È il portato dell’introduzione delle GUI nell’informatica. Lo sto ripetendo da anni.

Con le GUI abbiamo ridotto qualunque compito a una serie elementare di point&click, che sono così semplici che chiunque li può fare.
A patto che sappia come tradurre il compito da svolgere in una serie di point&click, ossia dobbiamo fare da “compilatori” tra un linguaggio ad alto livello e un linguaggio machina fatto di click.

Così però ci siamo dovuti sostituire agli esperti che prima svolgevano qui compiti:
- con la grafica siamo diventati disegnatori
- con il WYSISYG siamo diventati tipografi
- con gli spreadsheet siamo diventati ragionieri
- con le ATM, cassieri di banca
- con le casse automatiche nei supermercati, cassieri
- con la ricerca in rete, bibliotecari
- con i blog e i social, giornalisti
- con i siti di viaggi, agenti di viaggio
- con i risponditori automatici, operatori di call center
- con le videocamere, registi
- ecc

Il beneficio per le aziende è stato di ridurre il personale, scaricando i compiti sui clienti, e che importa se i clienti ci mettono molto più tempo e fanno errori: bisogna che imparino, ovviamente a loro spese.
Per gli utenti c’è stato un beneficio apparente, di non doversi rivolgere ad altri, attendendo il proprio turno, quindi evitando le code. Ma il tempo apparentemente risparmiato nelle code si recupera nel tempo che si perde nell’interagire con sistemi farraginosi, spesso bacati e ridondanti (esempio chiedono ripetutamente le stesse informazioni)
Credo ci sia evidenza che la produttività dei sistemi d’ufficio non sia aumentata con l’uso dell’automazione d’ufficio. 
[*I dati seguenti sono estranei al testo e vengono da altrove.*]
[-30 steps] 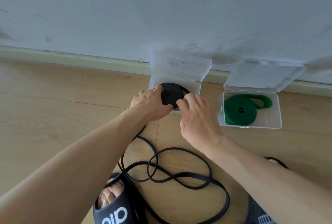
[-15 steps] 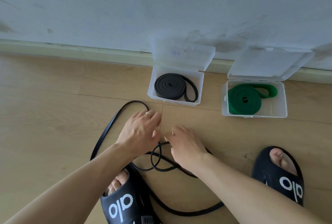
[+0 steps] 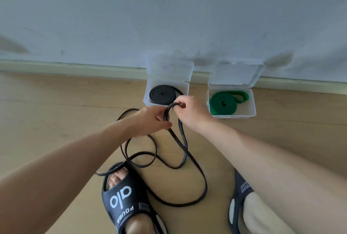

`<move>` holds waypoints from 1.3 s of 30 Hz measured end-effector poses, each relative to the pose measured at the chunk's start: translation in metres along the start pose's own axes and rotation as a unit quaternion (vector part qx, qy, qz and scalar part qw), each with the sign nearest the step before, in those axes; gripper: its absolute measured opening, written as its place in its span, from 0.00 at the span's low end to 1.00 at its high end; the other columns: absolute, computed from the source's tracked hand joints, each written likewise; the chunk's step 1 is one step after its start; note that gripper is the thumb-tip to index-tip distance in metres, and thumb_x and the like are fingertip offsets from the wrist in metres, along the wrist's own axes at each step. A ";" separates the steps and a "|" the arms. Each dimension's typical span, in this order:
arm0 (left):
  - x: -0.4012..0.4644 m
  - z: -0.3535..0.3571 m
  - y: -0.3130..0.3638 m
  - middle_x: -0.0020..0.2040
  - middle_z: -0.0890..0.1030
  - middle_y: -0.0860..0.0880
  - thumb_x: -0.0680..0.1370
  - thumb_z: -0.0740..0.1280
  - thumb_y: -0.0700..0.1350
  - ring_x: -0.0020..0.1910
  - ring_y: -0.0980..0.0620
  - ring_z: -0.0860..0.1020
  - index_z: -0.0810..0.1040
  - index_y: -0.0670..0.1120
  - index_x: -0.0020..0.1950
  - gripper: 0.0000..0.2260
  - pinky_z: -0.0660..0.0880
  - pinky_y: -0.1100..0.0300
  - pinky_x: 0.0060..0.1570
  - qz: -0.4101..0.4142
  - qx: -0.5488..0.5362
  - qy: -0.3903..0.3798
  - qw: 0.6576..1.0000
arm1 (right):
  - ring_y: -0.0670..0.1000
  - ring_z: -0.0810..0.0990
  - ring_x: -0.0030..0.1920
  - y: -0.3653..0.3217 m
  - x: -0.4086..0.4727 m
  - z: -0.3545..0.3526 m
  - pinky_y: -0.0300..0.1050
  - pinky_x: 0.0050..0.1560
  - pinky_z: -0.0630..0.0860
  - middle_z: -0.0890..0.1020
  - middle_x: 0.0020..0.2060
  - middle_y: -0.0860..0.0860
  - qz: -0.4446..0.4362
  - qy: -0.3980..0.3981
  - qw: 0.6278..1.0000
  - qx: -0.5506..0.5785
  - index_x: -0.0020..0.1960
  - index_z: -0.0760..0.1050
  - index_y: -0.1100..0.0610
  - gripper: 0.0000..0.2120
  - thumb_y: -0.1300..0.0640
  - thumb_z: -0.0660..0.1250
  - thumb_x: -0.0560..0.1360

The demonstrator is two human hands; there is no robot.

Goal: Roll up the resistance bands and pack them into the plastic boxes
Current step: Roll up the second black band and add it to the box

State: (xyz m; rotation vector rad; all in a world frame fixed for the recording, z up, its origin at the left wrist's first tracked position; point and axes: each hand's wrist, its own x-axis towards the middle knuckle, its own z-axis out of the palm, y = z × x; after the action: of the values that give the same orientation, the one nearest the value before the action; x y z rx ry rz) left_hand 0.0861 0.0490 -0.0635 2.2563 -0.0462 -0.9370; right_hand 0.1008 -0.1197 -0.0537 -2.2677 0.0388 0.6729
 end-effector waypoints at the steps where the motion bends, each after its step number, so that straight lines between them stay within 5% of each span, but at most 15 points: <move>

Inoltre sfugge l’importanza di avere qualcuno esperto nello svolgere il compito.
Pensate solo alla scarsa qualità tipografica dei testi che scriviamo. Un tipografo inorridisce a solo guardarli: mescolamento di fonti, spaziatura a caso, titoli male organizzati, accozzaglia di colori, ecc.

Una soluzione potrebbe venire dal prendere atto che per ogni compito occorre un esperto e che gli umani farebbero bene a rivolgersi a lui per svolgerlo o farsi aiutare.
In teoria ci potrebbe venire incontro in questo compito l’utilizzo di Intelligenza Artificiale per creare agenti esperti per lo svolgimento di compiti, con cui potremmo interagire in linguaggio naturale, lasciando all’agente di capire cosa vogliamo e di tradurlo in una sequenza di atti da svolgere.
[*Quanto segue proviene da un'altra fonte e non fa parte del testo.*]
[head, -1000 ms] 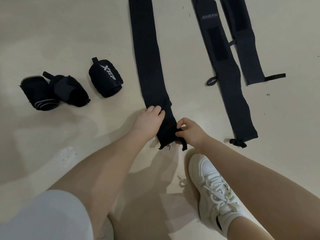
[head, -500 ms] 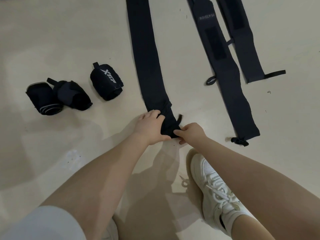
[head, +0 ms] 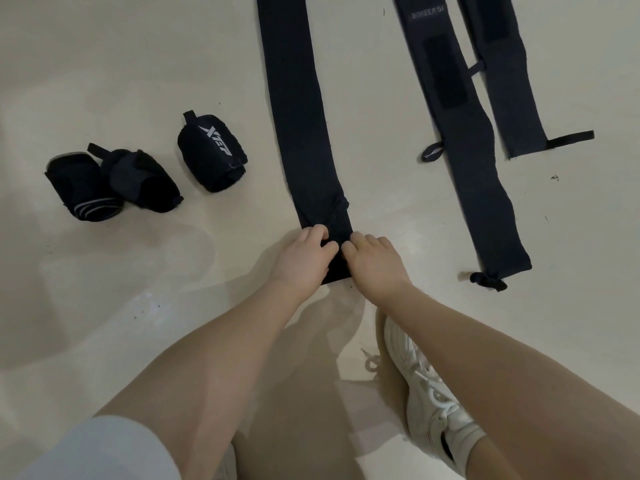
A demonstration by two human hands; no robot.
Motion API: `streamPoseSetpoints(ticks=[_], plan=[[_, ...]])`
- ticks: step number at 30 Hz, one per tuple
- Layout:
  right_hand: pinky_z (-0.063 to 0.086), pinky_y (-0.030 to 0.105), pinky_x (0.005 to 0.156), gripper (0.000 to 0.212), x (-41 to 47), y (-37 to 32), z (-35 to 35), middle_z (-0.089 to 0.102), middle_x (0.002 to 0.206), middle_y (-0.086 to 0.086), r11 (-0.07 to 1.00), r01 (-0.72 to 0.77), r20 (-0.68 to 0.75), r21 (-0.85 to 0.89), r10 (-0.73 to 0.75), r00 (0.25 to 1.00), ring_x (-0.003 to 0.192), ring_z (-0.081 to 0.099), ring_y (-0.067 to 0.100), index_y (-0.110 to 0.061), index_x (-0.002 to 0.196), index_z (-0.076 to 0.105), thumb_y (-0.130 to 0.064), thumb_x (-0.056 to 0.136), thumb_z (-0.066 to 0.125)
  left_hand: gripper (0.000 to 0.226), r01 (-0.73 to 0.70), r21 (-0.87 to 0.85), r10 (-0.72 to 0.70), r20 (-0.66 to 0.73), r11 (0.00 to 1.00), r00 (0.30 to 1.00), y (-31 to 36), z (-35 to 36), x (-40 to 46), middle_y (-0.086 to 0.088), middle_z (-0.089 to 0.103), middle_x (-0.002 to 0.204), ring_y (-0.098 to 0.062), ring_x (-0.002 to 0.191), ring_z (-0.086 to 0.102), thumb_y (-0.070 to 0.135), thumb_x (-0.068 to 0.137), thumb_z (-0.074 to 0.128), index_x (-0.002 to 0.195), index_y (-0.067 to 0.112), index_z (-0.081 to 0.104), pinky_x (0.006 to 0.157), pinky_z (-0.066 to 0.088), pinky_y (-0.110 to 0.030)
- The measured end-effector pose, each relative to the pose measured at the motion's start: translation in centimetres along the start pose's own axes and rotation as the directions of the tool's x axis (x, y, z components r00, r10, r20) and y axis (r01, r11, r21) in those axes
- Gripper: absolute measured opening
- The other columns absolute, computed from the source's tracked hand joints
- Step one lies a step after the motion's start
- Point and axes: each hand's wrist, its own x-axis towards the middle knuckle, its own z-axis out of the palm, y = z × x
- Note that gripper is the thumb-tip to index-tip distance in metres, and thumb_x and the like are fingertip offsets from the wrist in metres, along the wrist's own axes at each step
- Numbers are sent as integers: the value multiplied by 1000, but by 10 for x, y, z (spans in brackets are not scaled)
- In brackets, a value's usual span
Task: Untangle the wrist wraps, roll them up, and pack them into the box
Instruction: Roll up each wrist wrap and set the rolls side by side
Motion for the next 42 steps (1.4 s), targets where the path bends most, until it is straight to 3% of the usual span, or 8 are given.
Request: streamPoseSetpoints(ticks=[4, 9, 15, 21, 25, 28, 34, 42], plan=[[45, 26, 56, 39, -10, 18, 10, 62, 81, 5, 970, 215, 49, -113, -210, 976, 69, 61, 22, -11, 82, 67, -35, 54, 80, 17, -26, 21, 26, -14, 999, 1000, -5, 0, 2, 1, 40, 136, -20, 121, 38, 18, 93, 50, 102, 8, 60, 79, 36, -30], [36, 25, 49, 24, -10, 14, 10, 59, 73, 2, 962, 203, -21, -180, -210, 977, 61, 56, 20, -15, 70, 65, -10, 69, 41, 28, -82, 16, 82, -19, 997, 996, -13, 1, 4, 3, 42, 139, -17, 121, 43, 28, 95, 50, 108, 9, 65, 84, 36, -28], [24, 30, 78, 22, 12, 18, -7, 60, 101, -2, 995, -4, 187, 96, -14, 982, 98, 54, 21, -20, 102, 63, -18, 93, 44, 42, -112, -112, 109, -29, 987, 994, -21, 6, -4, 4, 46, 141, -15, 127, 44, 43, 95, 48, 102, 10, 74, 95, 38, -27], [26, 33, 78, 24, 23, 12, -14, 60, 86, 1, 868, -403, 272, 290, 329, 904, 78, 53, 26, -15, 99, 35, -23, 88, 55, 34, -15, -96, 13, -22, 995, 1000, -13, 3, 4, 0, 51, 133, -19, 117, 50, 29, 98, 46, 120, 7, 60, 90, 44, -34], [30, 32, 74, 21, 23, 5, -16, 54, 96, 4, 949, -309, 60, 67, 305, 950, 93, 52, 26, -13, 98, 53, -20, 82, 64, 20, 67, -211, -90, -101, 975, 991, -7, 0, 4, -7, 57, 109, -26, 96, 55, 21, 95, 52, 110, 8, 54, 75, 46, -41], [31, 26, 55, 28, 24, -3, -14, 54, 66, 5, 996, -90, -135, -2, 89, 987, 59, 53, 25, -11, 63, 56, -1, 49, 78, 14, 105, -286, -146, -124, 952, 981, -8, 1, 7, -8, 57, 106, -26, 91, 55, 13, 93, 52, 101, 5, 59, 70, 43, -37], [48, 29, 62, 28, 21, 18, -5, 62, 72, 2, 985, 174, 16, -25, -173, 985, 69, 61, 23, -14, 69, 67, -30, 55, 86, 18, 165, -281, -221, -179, 945, 959, -5, 9, 10, -3, 48, 125, -26, 99, 54, 14, 94, 52, 97, -1, 62, 81, 41, -29], [38, 30, 74, 27, 52, 21, -20, 53, 116, 7, 967, -90, 279, 237, 21, 960, 107, 50, 26, -13, 117, 60, -13, 96, 43, 36, 134, -130, -140, -33, 982, 990, -7, 0, 11, -1, 43, 133, -24, 104, 53, 28, 96, 50, 122, 4, 54, 88, 40, -31]])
Viene subito in mente l’esempio di come già oggi possiamo fare a meno di un illustratore, rivolgendoci a DALL-E per spiegare con le nostre parole l’immagine che vorremmo creare, lasciando al sistema il compito di realizzarla.

Ma questi sono sistemi sofisticati che richiedono grossi investimenti in infrastrutture per l’apprendimento automatico e per l’impiego su larga scala: non basta un semplice PC o un server per farli.